If brand growth matters to you, it’s time to put mobile first
Video advertising created for high-quality mobile environments is key to effective marketing as daily mobile use continues to surge.
Brand growth is a priority for any marketer. Respected and renowned academics continuously highlight the key factors that are required for successful growth and how marketing plays a crucial role in pursuit of it. When marketing science is applied, brands will start to see their green shoots appear.
These rules for brand growth are very familiar to anyone in a marketing role.
What’s more, with mobile having exploded over the last decade, it has become a dominant media channel with enormous potential for reach, creativity and commerce. The opportunities for advertisers with mobile are endless. It therefore needs to play a key role in any brand’s growth strategy. But can these rules for growth be applied effectively in a mobile environment?
Audience and environment
If you want to catch fish, fish where the fish are.
According to GWI, daily average mobile usage increased by 13 minutes in 2020 and mobile now demands 30% of consumers’ daily media time. Mobile ads placed in premium editorial environments achieve deeper memory encoding on both the left and right brain (the rational and emotional response to an ad, eg ‘I understand the message and I feel positive about the brand’), and deliver higher emotional intensity and engagement.
Premium environments are also inherently more viewable and brand-safe than social environments, which has a halo effect on brand impact (source: GroupM, 2018 and Newsworks & AOP, 2018). Much research has taken place over recent years that links the impact of premium environments with brand impact. During July 2021, Think Premium Digital released a significant piece of research, aiming to prove the hypothesis that when people are consuming quality news and entertainment, their memory passageways are more open to brand messages. The results were telling, finding that premium environments drove 2.4 times greater unprompted recall. Furthermore, it also conducted the research on light buyers and established that this effect was even greater, with three times the unprompted recall, highlighting the importance of a premium environment for brand growth.
Additionally, we found from our Teads Brand Pulse AB testing that ads placed within contextually relevant environments deliver an overall branding impact of +35%. Context is the media magic that makes a good campaign an extraordinary campaign and will continue to have greater importance as the cookie fades away.
Creative is key
Creativity is the most important factor that a marketer can influence. Our in-house creative team, Teads Studio, works closely with advertisers to ensure that brands adapt their marketing strategy, and reach their audiences effectively through their mobile phone devices.

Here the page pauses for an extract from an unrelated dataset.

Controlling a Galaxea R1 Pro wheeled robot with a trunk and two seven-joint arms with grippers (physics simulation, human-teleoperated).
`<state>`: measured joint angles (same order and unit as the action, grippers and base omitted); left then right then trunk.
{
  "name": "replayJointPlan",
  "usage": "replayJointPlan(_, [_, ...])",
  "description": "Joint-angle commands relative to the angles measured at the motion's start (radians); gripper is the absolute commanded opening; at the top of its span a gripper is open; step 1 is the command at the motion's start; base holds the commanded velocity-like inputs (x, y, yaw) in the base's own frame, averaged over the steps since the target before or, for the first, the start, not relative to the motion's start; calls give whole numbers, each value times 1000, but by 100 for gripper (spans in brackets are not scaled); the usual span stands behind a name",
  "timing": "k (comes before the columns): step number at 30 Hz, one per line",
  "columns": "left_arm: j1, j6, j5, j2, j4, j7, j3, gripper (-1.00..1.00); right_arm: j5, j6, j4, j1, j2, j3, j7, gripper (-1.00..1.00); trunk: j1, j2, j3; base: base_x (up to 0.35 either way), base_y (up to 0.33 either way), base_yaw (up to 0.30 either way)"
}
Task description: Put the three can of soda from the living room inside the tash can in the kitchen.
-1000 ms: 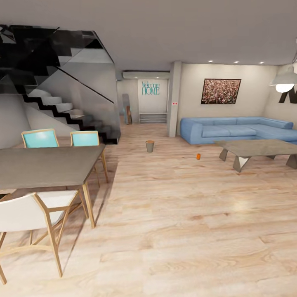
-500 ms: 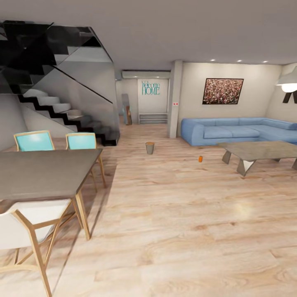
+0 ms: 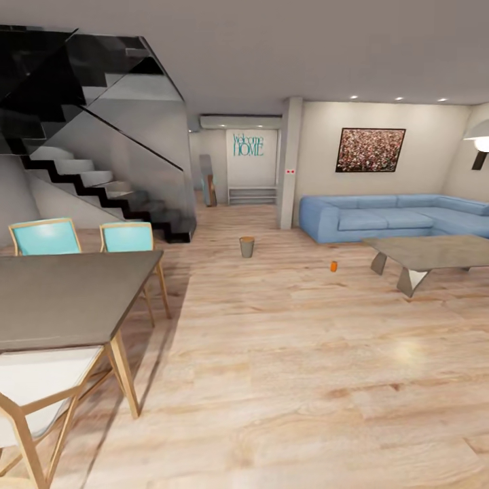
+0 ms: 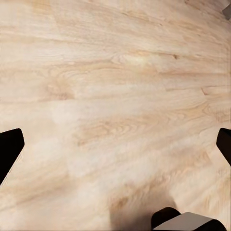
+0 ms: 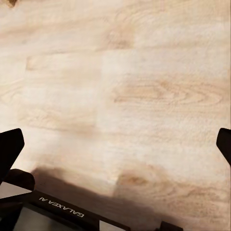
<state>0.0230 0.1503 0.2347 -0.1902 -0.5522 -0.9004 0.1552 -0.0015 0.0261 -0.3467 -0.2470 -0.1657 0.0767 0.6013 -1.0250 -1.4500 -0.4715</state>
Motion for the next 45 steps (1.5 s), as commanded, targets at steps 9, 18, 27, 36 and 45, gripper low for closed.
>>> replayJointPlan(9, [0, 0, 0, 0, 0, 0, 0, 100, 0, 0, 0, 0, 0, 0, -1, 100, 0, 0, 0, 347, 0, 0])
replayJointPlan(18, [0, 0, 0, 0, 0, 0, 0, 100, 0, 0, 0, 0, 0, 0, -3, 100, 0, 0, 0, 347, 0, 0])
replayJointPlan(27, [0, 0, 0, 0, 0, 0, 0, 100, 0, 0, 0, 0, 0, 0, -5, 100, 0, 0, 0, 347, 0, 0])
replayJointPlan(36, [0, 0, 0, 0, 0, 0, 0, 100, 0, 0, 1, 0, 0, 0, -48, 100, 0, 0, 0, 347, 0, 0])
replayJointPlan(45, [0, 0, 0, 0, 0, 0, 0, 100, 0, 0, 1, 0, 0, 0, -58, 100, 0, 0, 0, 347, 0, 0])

Cannes Lions and Warc’s paper, ‘The Effectiveness Code’, identified that video-led creative is still the best way to connect a brand with a consumer. Storytelling and emotive strategies are also best for brand-building outcomes. A mobile-appropriate video should capture attention from the first frame, be 15 seconds or less, and be able to tell the story without audio. Traditionally, storytelling creatives are not built for mobile; relying on length and audio (dialogue or voice over) to tell the story.
Mobile ads placed in premium editorial environments achieve deeper memory encoding.
Teads Studio treats every video uniquely, using techniques such as 3D effects, clever branding, creative captioning and responsive elements to emphasise the creative and enhance the impact significantly.
We design for attention; our formats are 10 times more viewed and deliver +53% longer viewing times than standard formats (source: Dentsu UK In The Wild Fieldwork Q4 2020, 1,038 panellists, 63,640 ad impressions). This matters because the longer an ad is viewed, the more likely it is to be remembered and the greater the impact on brand choice.
Activation strategy
Les Binet and Peter Field’s seminal study ‘The Long And The Short Of It’ highlights the importance of investing in brand long-term; emotional strategies with long-term commitment. A 60:40 balance of brand and activation strategies is widely accepted, but in practice difficult to adhere to. Success relies on doing both jobs well, and finding the right balance for your brand.
Strong emotional responses build memory structures, giving your brand mental availability with the audience. To build brand bias, positive memory structures must be reinforced and maintained through long-term brand building creative, media investment and measurement.
Although decisions link to emotion, they are driven by goal or need. For a purchase to occur, the customer’s goal must align to the product. If the right message does not land in the peak of the need state, a sale is less likely to take place, even if there is an existing emotional connection.
As a medium that delivers strong results for both short-term and long-term outcomes, ‘outstream’ (video advertising served within the flow of a site’s content) is the perfect channel for full-funnel solutions.
Commitment
In ‘The Effectiveness Code’, James Hurman and Peter Field urge marketers to invest in creative commitment; for creativity to deliver significant business impact, it needs to stay in the market.
Marketers have three key activation levers (spend, duration and number of media channels) and pulling any of these will give their work an effectiveness advantage.
Digital advertising reveals results very quickly. It can be tempting to pull the breaks on a campaign if immediate results are not as positive as hoped for straight away. But short-term results are not always indicators of the potential of the creative.
A long-term commitment to a mobile strategy that employs a robust test-and-learn agenda across audiences, environments, creativity, activation and measurement is key to establishing and maintaining brand growth for the long term.